### Source material ###

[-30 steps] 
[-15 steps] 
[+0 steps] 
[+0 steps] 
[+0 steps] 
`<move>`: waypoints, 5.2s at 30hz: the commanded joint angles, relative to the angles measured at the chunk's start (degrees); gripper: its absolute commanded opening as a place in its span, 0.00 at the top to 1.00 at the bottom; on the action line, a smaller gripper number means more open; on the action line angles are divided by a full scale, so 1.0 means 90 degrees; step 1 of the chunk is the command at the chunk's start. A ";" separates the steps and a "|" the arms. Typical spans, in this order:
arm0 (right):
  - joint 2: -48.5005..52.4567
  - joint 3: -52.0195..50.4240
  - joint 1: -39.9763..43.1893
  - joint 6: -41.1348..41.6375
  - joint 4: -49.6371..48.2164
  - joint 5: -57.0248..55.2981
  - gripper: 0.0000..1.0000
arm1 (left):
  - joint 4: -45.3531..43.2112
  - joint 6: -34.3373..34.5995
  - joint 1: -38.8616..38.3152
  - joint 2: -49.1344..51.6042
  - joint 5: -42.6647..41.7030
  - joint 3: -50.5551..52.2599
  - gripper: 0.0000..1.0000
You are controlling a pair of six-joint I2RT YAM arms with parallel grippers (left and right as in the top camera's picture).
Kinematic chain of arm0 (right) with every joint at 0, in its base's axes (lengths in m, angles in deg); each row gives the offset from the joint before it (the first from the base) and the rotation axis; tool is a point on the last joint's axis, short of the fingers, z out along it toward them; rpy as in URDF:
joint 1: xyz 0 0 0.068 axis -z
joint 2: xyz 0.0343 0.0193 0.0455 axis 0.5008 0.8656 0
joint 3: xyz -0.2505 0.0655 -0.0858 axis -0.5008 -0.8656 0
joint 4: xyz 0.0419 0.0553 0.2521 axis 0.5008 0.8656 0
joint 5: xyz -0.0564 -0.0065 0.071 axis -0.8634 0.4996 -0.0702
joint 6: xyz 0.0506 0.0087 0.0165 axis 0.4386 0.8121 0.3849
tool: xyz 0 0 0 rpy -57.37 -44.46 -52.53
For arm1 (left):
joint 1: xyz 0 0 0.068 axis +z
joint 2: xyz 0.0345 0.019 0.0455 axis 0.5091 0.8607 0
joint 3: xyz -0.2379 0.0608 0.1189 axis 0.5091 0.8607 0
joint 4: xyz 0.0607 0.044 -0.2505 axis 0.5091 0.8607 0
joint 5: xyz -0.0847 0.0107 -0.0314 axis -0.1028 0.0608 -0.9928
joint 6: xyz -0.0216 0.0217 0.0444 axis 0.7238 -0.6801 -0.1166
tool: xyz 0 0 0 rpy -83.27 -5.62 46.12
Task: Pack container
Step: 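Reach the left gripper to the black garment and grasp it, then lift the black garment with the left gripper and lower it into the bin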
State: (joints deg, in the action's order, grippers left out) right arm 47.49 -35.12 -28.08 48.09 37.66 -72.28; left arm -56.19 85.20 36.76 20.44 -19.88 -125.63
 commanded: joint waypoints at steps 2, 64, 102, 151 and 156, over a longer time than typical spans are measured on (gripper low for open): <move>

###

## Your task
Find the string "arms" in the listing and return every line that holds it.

## Task result
`<move>`: waypoints, 5.2s at 30hz: the commanded joint angles, relative to the angles measured at the chunk's start (degrees); gripper: its absolute commanded opening as a place in its span, 0.00 at the top to 1.00 at the bottom; on the action line, a smaller gripper number means more open; on the action line angles are divided by a full scale, so 1.0 means 90 degrees; step 1 of the chunk is the command at the chunk's start. A ";" separates the steps and a "|" the arms. Typical spans, in this order:
You are controlling a pair of six-joint I2RT YAM arms with parallel grippers (left and right as in the top camera's picture).

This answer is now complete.